Hazy992 said:
TLDR; why are people so dismissive of Hip-Hop? It's a legitimate genre of music, and a legitimate art form.
I believe you basically summed it up neatly in your introduction, the proper build-up to above question. Hip-Hop/Rap has changed substantially, and I myself would even go so far as say it has degenerated into something mostly artificial. The old crooners could easily get away with being fronts and fakes, if only the art of the delivery was proper. Rap started out as a gut thing, a ritualized replacement for shooting yourself or others, put very, very bluntly. The rat-tat-tat of the mouth was able to recount real-life horror stories, but it could also help let off steam before any such thing would take place in the reality we share. There was an incredible amount of beauty in Rap up to, say, twenty years ago. The rhymes, the beats, the loops - it was something to write home about, and it was worth getting the vinyl or CD, enjoy the music and ponder on the stories told, even if one was more into, say, heavier metal, singer-songwriting guitarman or classical music by default. It was part of an important and remarkable culture, and it felt that way all the way.

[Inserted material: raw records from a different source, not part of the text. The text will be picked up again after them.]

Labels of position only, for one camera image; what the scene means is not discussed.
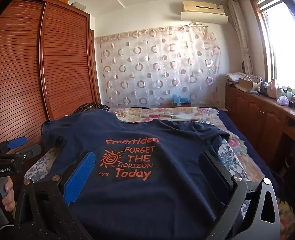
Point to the white tissue pack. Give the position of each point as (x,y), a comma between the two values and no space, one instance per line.
(283,100)

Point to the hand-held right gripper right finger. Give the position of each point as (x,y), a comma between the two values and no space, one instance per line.
(216,175)

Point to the wooden low cabinet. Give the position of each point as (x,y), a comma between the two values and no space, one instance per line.
(257,115)

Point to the wooden slatted wardrobe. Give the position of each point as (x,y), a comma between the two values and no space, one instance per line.
(20,67)

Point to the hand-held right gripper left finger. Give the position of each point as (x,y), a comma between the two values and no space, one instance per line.
(78,180)

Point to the white box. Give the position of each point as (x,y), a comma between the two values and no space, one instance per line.
(77,5)

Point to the cardboard box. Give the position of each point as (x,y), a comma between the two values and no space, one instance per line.
(247,84)

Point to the dark studded cushion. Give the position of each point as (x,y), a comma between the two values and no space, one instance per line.
(90,108)

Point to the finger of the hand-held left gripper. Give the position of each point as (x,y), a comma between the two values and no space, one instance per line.
(17,142)
(31,151)

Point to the person's left hand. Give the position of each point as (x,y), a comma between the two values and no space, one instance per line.
(8,195)

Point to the white air deflector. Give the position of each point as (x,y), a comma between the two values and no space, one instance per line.
(205,18)

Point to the navy blue printed t-shirt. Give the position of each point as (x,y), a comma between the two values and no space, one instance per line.
(137,205)

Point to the white bottle green cap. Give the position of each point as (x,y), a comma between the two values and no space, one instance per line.
(289,93)

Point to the blue floral white bedspread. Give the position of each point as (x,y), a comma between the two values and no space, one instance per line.
(162,113)

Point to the wall air conditioner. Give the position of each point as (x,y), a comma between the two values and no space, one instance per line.
(202,6)

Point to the tied-back window curtain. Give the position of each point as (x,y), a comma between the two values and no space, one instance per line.
(241,35)

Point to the navy bed sheet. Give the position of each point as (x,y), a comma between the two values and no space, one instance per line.
(240,125)

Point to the blue tissue box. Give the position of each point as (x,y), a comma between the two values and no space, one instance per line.
(180,101)

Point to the window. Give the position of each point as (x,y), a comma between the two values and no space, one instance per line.
(287,55)

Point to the sheer circle-patterned curtain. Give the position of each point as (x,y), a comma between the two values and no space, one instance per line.
(150,67)

These days, I sense very little art, very little effort. Twenty years ago we could go to a rap concert in full corpsepaint and leather, and we just had a good time. We did crossover, mingling with others and everyone got out of it with an expanded horizon and a smile on the face. Starting in the mid-nineties, rap concerts turned into some perverted sessions of wierd pseudo-ghetto urban warfare, with lots of very real violence, lots of police and fully grown males ogling the shoes of the competition. Concerts suddenly consisted mostly of gangsta catwalk, vandalism and violence, and the actual performance on stage stopped feeling like something worth spending money on. I vividly remember going for an after-concert pizza with MOP, and I frankly just had to stick it to them... listen, boys, whitebread here did enjoy the seven or so tracks you did, but are you really positive that was worth fifty bucks? They nearly choked on pizza, and we had a little argument that basically left me with respect for MOP, but made me lose sympathy for what Hip-Hop had become. I still love my canned culture on vinyl and CD, but the current Rap scene seems hard to make look good.
You mentioned ICP - I am not really in the know what they are up to lately, safe for reports from the front of their annual drugapalooza rough rides for masses. But I tell you this: Their early work was proper Hip-Hop, with enough black-and-white-face humour in it to still make me crack up today. Their lyrics were so very much beyond "out there" it felt like a cartoonish jab at what hip-hop eventually turned into. But ICP still manage to make me laugh today, fiddy and diddy and daddy still make me question the artform, the industry and mankind in general.